> [THE PROBLEM]
Restate word for word the entries below, starting with the line with "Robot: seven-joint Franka" and continuing through the line with "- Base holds". Include both of those lines and no others.

> [SOURCE RECORDS]
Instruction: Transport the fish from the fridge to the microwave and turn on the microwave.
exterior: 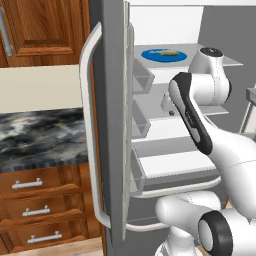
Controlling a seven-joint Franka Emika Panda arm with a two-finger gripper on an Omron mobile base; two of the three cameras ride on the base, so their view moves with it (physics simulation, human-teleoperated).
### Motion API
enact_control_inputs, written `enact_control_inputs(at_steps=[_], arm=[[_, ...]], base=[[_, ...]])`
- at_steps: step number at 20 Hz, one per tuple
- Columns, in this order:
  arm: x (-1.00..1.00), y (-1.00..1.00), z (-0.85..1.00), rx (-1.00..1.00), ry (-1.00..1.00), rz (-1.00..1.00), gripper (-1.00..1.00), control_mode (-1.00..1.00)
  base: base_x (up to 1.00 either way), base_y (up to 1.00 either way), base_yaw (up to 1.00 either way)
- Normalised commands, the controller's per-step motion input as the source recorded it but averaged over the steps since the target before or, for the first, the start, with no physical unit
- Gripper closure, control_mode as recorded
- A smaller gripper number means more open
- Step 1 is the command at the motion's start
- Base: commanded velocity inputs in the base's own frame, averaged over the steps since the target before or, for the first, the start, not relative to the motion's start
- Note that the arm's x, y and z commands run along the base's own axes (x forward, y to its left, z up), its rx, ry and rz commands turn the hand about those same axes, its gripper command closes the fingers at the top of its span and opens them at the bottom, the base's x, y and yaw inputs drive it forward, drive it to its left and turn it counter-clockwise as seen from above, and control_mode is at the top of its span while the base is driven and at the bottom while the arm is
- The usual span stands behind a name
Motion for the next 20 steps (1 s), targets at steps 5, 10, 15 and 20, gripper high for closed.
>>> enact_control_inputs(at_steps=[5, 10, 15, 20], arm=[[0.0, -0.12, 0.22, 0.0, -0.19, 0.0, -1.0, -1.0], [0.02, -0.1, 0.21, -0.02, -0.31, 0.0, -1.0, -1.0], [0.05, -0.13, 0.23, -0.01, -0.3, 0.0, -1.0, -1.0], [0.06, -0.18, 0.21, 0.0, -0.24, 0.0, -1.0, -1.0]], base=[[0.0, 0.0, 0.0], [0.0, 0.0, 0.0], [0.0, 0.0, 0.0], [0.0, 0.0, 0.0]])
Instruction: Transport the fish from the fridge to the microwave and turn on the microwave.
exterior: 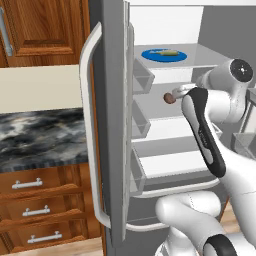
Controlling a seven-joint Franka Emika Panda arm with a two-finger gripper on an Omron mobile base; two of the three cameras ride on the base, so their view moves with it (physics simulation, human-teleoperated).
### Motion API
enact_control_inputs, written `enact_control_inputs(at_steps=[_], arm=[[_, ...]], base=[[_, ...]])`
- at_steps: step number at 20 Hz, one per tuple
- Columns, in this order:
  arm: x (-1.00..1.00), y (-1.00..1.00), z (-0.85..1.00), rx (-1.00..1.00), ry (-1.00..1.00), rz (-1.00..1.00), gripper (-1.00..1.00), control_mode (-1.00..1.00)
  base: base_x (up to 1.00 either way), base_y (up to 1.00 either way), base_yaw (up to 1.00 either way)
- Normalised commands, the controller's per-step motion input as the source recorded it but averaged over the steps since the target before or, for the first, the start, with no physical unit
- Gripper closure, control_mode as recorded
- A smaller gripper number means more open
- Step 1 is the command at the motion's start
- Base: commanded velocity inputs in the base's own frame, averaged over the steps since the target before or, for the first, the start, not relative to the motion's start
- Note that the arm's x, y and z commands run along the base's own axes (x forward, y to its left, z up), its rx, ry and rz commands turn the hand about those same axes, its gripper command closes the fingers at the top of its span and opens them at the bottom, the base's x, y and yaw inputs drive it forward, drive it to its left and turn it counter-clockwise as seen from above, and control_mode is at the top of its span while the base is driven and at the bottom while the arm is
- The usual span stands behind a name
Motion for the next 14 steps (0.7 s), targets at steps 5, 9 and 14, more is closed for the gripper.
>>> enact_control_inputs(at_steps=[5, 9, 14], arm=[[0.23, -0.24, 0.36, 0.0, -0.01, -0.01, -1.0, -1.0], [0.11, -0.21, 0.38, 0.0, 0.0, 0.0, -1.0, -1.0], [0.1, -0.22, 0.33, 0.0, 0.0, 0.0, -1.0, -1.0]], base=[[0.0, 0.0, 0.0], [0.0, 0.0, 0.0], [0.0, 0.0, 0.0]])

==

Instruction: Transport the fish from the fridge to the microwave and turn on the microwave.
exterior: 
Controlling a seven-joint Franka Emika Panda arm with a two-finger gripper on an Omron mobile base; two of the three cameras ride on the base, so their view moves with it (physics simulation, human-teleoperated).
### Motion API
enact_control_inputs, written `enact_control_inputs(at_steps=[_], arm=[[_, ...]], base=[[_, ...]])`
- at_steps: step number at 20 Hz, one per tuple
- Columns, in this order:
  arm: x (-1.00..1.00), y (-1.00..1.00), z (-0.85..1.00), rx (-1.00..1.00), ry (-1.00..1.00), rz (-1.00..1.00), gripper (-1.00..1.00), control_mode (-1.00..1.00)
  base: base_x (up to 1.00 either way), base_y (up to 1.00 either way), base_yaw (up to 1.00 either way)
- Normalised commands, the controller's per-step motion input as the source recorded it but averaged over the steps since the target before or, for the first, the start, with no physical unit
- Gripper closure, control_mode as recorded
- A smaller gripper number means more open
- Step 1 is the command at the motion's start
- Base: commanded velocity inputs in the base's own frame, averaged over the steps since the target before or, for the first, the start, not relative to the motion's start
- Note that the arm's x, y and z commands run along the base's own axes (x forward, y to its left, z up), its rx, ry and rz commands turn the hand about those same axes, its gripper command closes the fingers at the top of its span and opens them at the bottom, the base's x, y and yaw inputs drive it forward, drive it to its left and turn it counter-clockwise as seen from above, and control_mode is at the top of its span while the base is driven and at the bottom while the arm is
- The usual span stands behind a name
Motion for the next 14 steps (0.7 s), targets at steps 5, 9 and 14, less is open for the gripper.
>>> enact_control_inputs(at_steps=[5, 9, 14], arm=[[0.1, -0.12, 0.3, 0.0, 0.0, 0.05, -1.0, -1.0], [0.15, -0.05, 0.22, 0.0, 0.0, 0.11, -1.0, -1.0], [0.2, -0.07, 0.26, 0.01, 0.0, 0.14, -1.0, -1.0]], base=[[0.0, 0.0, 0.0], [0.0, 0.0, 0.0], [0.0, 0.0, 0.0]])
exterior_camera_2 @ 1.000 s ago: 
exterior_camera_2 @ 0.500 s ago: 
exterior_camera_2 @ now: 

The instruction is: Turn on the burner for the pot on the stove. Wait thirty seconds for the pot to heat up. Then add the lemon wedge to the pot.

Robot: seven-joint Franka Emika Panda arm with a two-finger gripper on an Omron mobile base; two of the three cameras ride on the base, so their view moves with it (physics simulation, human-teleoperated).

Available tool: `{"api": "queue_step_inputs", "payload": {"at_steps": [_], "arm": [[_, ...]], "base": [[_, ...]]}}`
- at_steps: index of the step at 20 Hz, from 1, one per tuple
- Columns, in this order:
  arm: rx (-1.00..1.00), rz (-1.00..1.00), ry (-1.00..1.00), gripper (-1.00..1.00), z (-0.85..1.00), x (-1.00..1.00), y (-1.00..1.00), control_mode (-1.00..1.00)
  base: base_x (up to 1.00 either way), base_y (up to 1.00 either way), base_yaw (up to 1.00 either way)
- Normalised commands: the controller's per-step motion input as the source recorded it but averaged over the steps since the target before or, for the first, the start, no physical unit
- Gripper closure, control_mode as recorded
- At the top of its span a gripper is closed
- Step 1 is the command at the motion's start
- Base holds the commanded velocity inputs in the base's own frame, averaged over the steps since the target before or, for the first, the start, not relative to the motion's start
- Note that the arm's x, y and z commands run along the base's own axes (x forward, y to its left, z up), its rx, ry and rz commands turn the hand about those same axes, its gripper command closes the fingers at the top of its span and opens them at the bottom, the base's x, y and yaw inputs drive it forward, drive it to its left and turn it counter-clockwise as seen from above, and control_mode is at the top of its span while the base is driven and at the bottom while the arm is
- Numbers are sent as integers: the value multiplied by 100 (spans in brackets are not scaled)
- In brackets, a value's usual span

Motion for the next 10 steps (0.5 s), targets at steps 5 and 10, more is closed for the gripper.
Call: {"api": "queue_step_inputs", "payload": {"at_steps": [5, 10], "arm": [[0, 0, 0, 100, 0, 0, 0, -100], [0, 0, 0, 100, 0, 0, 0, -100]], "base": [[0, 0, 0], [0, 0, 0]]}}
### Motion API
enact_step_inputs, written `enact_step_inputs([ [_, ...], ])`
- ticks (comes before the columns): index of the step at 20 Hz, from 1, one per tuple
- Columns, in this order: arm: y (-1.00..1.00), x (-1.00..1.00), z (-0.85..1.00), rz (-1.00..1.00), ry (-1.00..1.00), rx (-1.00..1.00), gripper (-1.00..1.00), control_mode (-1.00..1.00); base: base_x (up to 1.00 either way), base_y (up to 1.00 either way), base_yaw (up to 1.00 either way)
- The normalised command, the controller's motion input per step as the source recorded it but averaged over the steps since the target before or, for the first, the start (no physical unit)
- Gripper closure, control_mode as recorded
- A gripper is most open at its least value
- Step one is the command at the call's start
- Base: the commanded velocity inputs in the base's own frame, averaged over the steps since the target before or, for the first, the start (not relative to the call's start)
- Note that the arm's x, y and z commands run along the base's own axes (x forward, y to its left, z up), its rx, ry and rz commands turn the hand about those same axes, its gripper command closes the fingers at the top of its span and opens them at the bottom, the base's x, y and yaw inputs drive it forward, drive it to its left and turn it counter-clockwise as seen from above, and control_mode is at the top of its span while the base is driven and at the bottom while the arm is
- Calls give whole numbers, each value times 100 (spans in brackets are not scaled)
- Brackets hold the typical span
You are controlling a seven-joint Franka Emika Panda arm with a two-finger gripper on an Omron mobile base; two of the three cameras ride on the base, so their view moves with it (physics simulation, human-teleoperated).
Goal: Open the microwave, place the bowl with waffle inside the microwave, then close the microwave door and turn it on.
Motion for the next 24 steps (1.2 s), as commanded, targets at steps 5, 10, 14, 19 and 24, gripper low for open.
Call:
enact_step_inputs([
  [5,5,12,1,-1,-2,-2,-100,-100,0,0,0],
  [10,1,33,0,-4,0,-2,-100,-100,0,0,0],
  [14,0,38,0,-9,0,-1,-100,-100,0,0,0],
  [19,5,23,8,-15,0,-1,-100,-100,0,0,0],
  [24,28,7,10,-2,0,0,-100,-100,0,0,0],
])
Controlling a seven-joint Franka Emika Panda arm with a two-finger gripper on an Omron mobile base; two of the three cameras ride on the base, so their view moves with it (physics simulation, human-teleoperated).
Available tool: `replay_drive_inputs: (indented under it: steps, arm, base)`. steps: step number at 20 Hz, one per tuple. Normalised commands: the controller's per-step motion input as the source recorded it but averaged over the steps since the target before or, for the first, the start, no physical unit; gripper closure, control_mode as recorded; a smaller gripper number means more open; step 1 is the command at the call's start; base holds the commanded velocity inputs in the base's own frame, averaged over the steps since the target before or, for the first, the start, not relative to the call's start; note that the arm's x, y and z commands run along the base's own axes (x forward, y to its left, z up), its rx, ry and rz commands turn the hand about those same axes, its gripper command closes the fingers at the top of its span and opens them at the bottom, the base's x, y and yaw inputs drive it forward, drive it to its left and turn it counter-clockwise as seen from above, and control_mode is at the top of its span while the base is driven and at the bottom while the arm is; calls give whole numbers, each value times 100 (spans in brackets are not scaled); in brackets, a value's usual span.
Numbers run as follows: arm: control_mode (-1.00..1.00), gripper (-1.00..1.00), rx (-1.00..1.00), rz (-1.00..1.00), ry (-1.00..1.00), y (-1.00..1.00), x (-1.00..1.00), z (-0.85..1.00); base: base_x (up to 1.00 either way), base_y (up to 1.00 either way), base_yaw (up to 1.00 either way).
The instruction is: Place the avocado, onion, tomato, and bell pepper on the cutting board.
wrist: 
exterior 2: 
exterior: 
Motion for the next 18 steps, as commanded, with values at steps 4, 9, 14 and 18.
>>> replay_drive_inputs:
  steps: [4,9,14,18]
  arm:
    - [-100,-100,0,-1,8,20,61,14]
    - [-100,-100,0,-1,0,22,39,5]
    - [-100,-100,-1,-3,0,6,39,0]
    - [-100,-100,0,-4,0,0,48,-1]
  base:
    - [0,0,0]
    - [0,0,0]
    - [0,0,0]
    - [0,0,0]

> [PROBLEM SOLUTION]
Robot: seven-joint Franka Emika Panda arm with a two-finger gripper on an Omron mobile base; two of the three cameras ride on the base, so their view moves with it (physics simulation, human-teleoperated).

Available tool: `{"api": "queue_step_inputs", "payload": {"at_steps": [_], "arm": [[_, ...]], "base": [[_, ...]]}}`
- at_steps: index of the step at 20 Hz, from 1, one per tuple
- Columns, in this order:
  arm: rx (-1.00..1.00), rz (-1.00..1.00), ry (-1.00..1.00), gripper (-1.00..1.00), z (-0.85..1.00), x (-1.00..1.00), y (-1.00..1.00), control_mode (-1.00..1.00)
  base: base_x (up to 1.00 either way), base_y (up to 1.00 either way), base_yaw (up to 1.00 either way)
- Normalised commands: the controller's per-step motion input as the source recorded it but averaged over the steps since the target before or, for the first, the start, no physical unit
- Gripper closure, control_mode as recorded
- At the top of its span a gripper is closed
- Step 1 is the command at the motion's start
- Base holds the commanded velocity inputs in the base's own frame, averaged over the steps since the target before or, for the first, the start, not relative to the motion's start

Nothing else belongs in this answer.